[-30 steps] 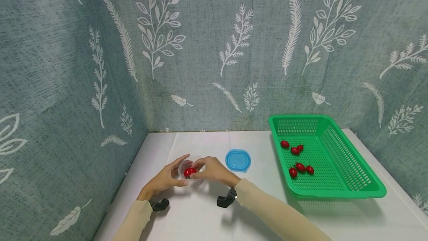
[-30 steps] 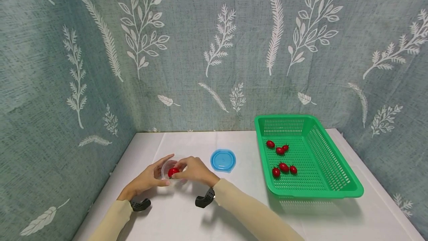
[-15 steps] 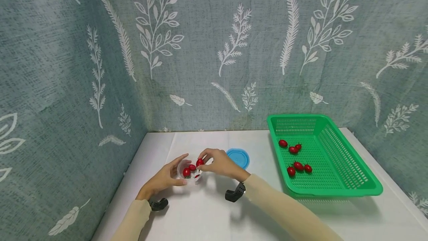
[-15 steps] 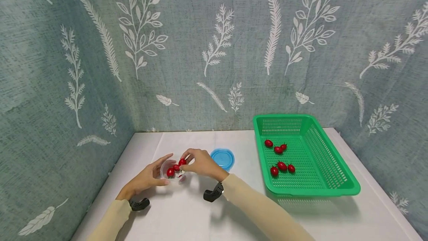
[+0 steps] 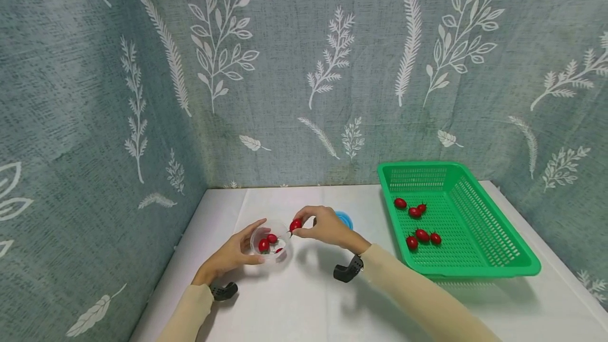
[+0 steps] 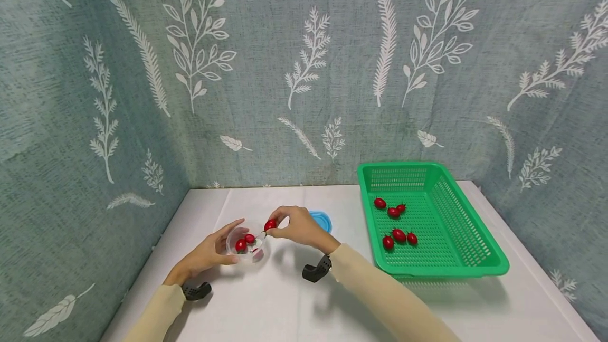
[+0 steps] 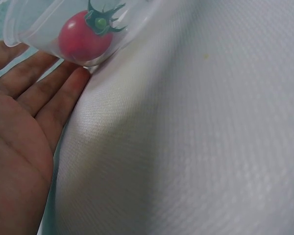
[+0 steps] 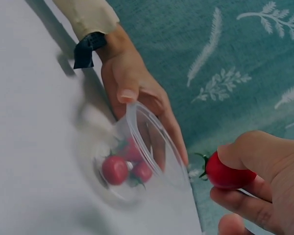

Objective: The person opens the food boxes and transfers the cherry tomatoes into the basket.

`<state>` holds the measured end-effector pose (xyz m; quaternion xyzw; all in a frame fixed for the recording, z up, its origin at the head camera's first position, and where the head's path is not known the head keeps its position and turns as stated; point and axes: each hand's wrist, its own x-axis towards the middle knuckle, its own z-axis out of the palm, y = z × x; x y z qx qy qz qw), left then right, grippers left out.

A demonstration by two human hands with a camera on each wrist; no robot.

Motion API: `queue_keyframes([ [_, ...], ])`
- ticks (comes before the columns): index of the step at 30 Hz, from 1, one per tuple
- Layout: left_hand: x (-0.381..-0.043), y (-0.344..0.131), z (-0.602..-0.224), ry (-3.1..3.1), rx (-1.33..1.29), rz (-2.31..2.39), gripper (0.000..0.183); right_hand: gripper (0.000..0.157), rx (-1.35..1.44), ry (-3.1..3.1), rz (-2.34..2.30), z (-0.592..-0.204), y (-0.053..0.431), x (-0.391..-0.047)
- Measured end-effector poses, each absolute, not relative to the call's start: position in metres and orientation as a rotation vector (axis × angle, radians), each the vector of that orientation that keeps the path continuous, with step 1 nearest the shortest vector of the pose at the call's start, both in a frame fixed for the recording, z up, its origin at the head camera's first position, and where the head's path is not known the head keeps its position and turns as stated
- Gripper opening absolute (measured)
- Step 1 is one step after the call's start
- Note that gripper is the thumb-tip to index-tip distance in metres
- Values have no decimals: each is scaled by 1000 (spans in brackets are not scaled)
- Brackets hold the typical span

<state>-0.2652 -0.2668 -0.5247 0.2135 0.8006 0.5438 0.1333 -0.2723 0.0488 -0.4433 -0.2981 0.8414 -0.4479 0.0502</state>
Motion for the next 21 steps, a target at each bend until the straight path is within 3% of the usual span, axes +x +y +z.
queue_keyframes([
  [7, -265, -270, -524, 2310, 676, 1585, 101, 25, -860, 2558, -1410, -436, 68, -273],
  [14, -267, -273, -526, 2267, 730, 1612, 101, 17, -804, 2562, -1459, -434, 87, -275],
  [21, -267, -271, -528, 2251, 710, 1611, 101, 20, -743, 2618, -1416, -434, 110, -271],
])
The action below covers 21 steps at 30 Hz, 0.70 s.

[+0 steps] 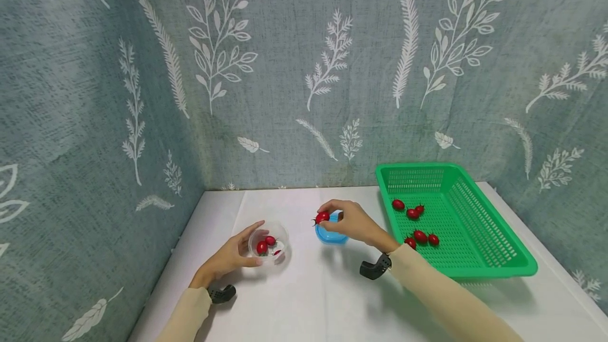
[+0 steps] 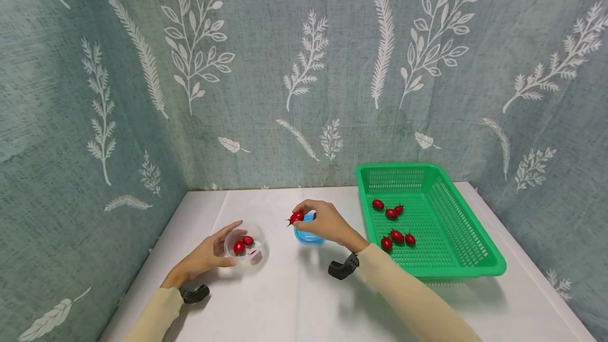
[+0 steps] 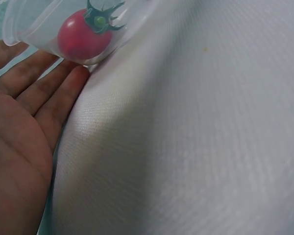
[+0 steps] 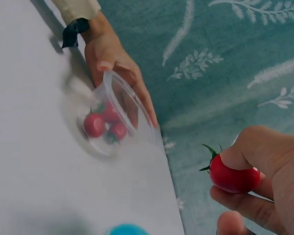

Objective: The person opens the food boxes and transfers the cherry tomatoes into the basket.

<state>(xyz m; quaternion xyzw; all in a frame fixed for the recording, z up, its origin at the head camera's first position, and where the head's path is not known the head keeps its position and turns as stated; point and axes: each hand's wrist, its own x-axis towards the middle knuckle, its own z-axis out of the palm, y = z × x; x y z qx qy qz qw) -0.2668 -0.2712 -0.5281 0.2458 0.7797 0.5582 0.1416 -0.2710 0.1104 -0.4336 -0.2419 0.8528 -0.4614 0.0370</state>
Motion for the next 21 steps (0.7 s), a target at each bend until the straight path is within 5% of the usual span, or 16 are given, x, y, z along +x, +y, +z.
queue_keyframes([
  [21, -267, -270, -526, 2246, 664, 1612, 102, 24, -665, 2788, -1365, -415, 175, -271],
])
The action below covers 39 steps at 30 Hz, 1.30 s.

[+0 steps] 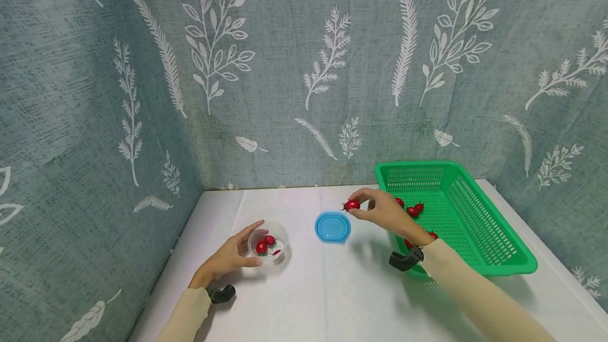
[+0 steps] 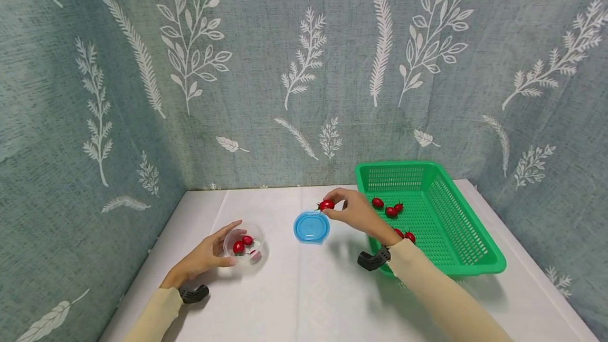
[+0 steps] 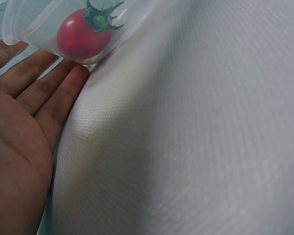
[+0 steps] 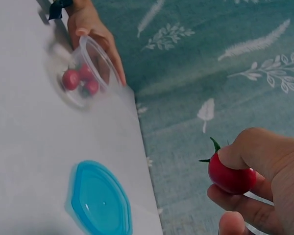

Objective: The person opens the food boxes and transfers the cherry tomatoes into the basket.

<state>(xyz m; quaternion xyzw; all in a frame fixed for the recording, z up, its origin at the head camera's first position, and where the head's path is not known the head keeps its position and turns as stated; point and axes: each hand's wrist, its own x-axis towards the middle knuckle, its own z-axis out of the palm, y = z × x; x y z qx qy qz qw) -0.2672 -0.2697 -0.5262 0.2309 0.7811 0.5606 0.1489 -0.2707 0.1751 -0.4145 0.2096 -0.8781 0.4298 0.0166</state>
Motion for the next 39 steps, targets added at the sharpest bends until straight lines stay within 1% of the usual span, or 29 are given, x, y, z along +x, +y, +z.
queue_keyframes([
  [7, -266, -269, -525, 2249, 689, 1615, 100, 24, 620, -2712, 1349, -416, 194, -268],
  [13, -266, -269, -524, 2249, 695, 1610, 102, 23, 527, -2717, 1416, -416, 210, -266],
  [18, -266, -269, -524, 2246, 677, 1606, 103, 24, 507, -2718, 1379, -415, 222, -265],
  [21, -266, -269, -524, 2242, 668, 1610, 103, 26, 482, -2726, 1331, -416, 230, -265],
  [30, -266, -269, -525, 2238, 695, 1622, 101, 32, 426, -2715, 1394, -416, 256, -260],
  [33, -266, -268, -524, 2231, 704, 1628, 101, 36, 382, -2725, 1405, -417, 265, -262],
  [39, -265, -269, -523, 2239, 680, 1625, 98, 39, 303, -2745, 1375, -418, 283, -262],
])
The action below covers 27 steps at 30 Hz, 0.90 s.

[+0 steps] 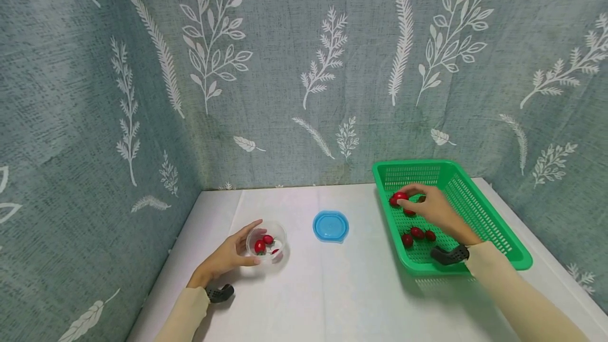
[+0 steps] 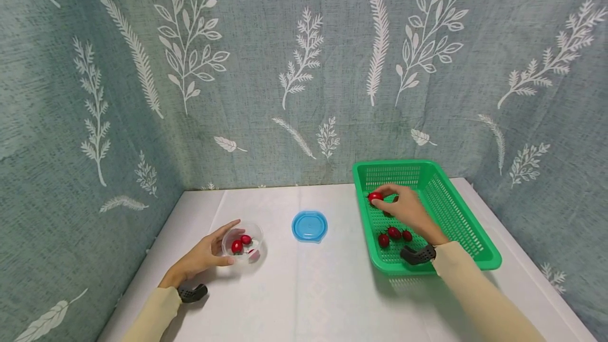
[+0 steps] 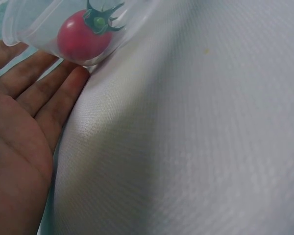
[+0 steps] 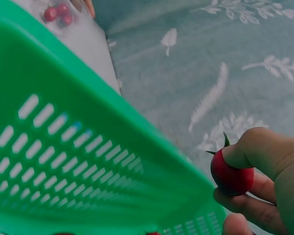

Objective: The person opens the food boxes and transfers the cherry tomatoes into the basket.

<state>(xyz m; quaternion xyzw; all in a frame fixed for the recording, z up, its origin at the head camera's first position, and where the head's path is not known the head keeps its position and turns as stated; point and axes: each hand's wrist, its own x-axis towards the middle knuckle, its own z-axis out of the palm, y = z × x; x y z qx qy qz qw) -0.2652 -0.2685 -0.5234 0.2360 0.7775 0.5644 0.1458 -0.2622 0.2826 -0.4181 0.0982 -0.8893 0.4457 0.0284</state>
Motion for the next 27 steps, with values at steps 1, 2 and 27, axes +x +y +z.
queue_keyframes([
  [1, -265, -269, -524, 2241, 675, 1622, 98, 39, 301, -2743, 1362, -418, 285, -262],
  [2, -266, -269, -524, 2243, 673, 1620, 98, 41, 295, -2742, 1350, -419, 289, -262],
  [27, -265, -267, -523, 2282, 631, 1590, 98, 53, 81, -2882, 1214, -430, 342, -263],
])
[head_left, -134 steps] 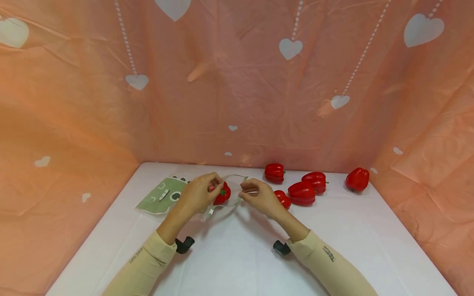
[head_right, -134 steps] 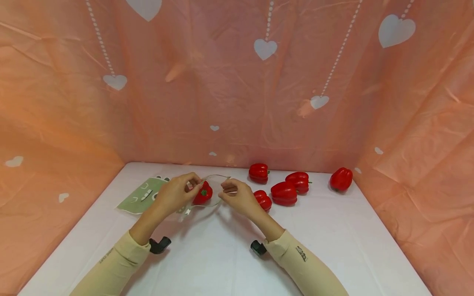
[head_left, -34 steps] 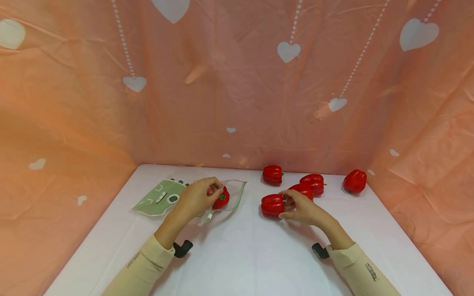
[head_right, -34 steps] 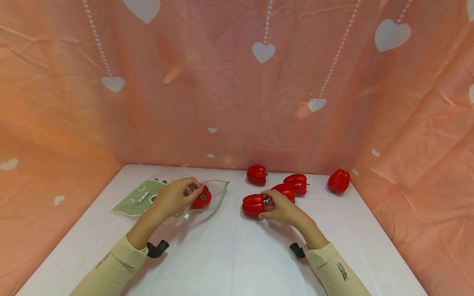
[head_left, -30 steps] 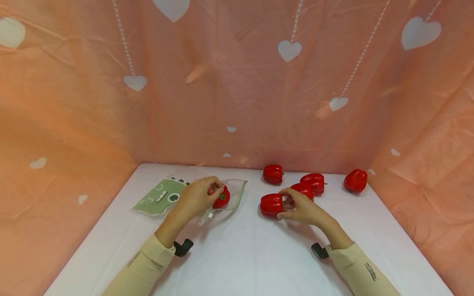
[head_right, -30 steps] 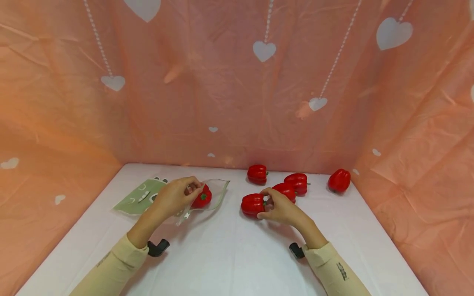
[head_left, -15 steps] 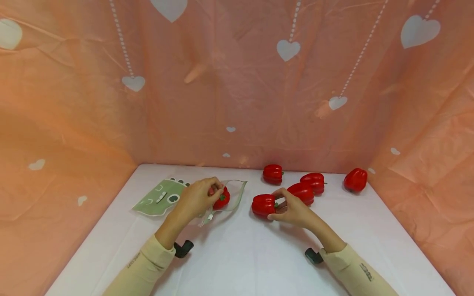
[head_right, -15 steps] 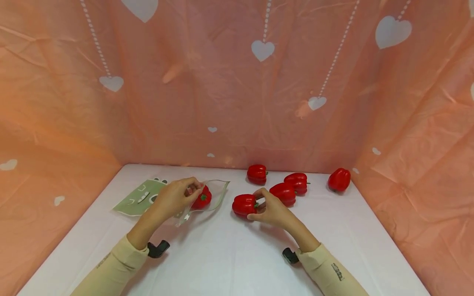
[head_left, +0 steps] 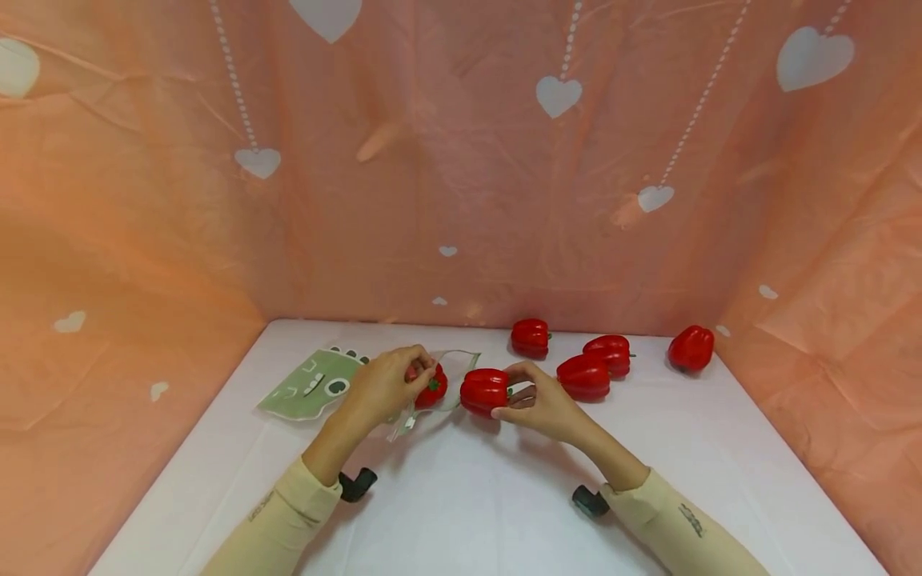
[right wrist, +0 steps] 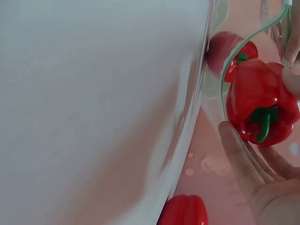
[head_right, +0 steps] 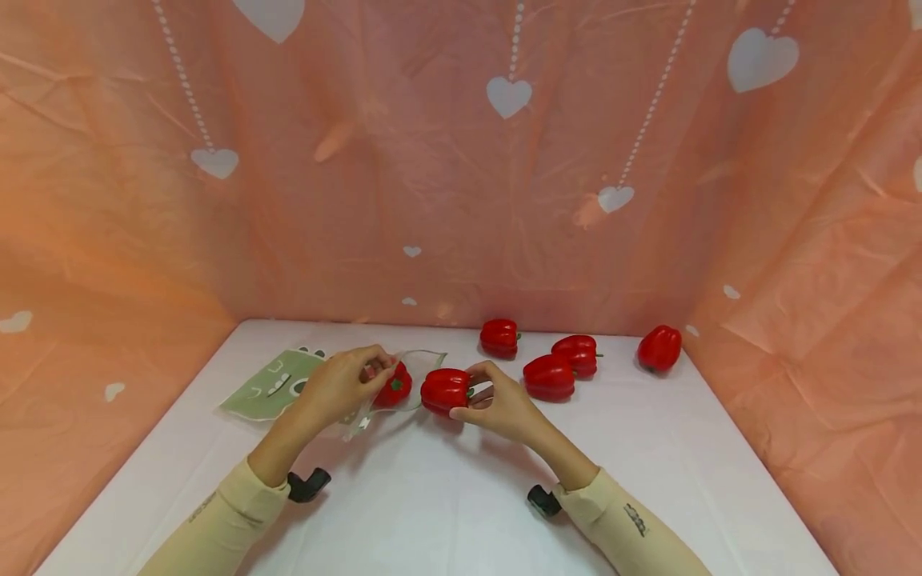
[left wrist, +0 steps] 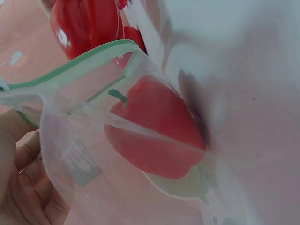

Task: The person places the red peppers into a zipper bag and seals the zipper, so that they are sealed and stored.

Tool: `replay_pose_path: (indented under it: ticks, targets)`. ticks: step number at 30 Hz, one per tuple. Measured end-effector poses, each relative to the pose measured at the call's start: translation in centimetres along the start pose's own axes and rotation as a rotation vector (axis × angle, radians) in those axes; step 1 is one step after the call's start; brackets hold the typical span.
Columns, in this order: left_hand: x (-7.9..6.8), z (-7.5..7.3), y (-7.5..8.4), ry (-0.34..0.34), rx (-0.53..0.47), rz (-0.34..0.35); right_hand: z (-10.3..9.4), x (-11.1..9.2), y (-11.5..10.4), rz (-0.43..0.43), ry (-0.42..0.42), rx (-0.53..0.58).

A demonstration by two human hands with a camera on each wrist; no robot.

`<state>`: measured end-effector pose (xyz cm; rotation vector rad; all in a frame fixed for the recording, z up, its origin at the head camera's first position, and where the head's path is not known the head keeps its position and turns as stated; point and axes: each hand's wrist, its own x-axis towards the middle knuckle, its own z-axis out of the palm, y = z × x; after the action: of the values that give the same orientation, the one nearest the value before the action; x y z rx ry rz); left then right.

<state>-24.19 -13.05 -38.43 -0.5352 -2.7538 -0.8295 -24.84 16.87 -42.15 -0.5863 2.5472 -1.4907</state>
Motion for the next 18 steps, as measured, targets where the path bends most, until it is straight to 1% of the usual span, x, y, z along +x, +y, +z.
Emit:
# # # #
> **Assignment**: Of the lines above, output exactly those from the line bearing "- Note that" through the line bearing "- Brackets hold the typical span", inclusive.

> **Problem solution**:
- Note that gripper is the thumb-tip to index-tip distance in metres
- Values have no decimals: each is scaled by 1000 (spans in brackets are not scaled)
- Brackets hold the typical span

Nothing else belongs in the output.